- Pinecreek Location of the community of Pinecreek within Dieter Township, Roseau County, Minnesota Pinecreek Pinecreek (the United States)
- Coordinates: 48°58′42″N 95°56′34″W﻿ / ﻿48.97833°N 95.94278°W
- Country: United States
- State: Minnesota
- County: Roseau County
- Township: Dieter Township
- Elevation: 1,050 ft (320 m)
- Time zone: UTC-6 (Central (CST))
- • Summer (DST): UTC-5 (CDT)
- ZIP code: 56751
- Area code: 218
- GNIS feature ID: 649501

= Pinecreek, Minnesota =

Pinecreek is an unincorporated community in Dieter Township, Roseau County, Minnesota, United States, near the Canada–US border. The community is located northwest of Roseau at the junction of State Highway 89 (MN 89) and Roseau County Road 3.

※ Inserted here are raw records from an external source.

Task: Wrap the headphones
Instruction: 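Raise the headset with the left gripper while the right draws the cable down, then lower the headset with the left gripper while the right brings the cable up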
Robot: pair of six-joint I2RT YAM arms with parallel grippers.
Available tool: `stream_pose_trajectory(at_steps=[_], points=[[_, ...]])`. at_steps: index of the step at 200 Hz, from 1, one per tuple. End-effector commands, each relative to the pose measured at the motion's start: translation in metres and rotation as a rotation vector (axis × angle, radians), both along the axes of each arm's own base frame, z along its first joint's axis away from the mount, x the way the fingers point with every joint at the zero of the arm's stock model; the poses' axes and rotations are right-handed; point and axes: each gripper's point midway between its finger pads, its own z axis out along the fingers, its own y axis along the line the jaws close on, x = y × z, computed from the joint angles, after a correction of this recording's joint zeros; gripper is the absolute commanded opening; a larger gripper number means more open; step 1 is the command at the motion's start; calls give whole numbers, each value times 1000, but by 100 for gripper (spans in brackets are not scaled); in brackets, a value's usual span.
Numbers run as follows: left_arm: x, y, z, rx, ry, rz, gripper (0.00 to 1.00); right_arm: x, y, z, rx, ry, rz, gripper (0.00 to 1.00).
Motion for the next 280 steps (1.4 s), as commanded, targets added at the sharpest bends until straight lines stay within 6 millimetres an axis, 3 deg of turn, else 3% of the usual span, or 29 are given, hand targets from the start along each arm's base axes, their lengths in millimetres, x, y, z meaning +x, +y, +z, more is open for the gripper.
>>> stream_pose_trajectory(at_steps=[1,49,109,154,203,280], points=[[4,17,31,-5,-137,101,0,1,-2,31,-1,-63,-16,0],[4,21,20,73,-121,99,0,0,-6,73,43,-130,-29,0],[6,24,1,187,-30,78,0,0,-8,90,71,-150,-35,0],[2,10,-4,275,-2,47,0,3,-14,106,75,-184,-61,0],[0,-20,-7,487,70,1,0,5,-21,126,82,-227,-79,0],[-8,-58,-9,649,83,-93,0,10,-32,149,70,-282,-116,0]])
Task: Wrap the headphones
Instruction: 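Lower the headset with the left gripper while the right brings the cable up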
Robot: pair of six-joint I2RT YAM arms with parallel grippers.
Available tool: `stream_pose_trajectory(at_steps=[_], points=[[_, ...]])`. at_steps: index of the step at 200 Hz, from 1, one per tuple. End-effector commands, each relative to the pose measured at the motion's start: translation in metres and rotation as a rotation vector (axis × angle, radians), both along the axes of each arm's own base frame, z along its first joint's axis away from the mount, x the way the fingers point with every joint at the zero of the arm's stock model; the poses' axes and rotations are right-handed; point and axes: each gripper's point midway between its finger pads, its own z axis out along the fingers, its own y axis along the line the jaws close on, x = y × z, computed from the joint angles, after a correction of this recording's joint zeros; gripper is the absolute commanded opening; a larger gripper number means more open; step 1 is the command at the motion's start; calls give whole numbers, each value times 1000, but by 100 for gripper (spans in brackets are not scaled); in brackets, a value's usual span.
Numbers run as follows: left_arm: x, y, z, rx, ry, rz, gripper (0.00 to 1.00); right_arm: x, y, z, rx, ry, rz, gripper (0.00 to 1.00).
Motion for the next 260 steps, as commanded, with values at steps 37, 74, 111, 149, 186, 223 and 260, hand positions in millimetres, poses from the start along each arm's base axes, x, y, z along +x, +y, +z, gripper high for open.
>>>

Pinecreek is the location of Piney Pinecreek Border Airport, which straddled the Canada–US border, until its closure in December 27, 2024. The community took its name from nearby Pine Creek which flows through the community. A post office called Pinecreek was established in 1896, and remained in operation until 1975. Nearby places include Roseau, Badger, and Piney, Manitoba.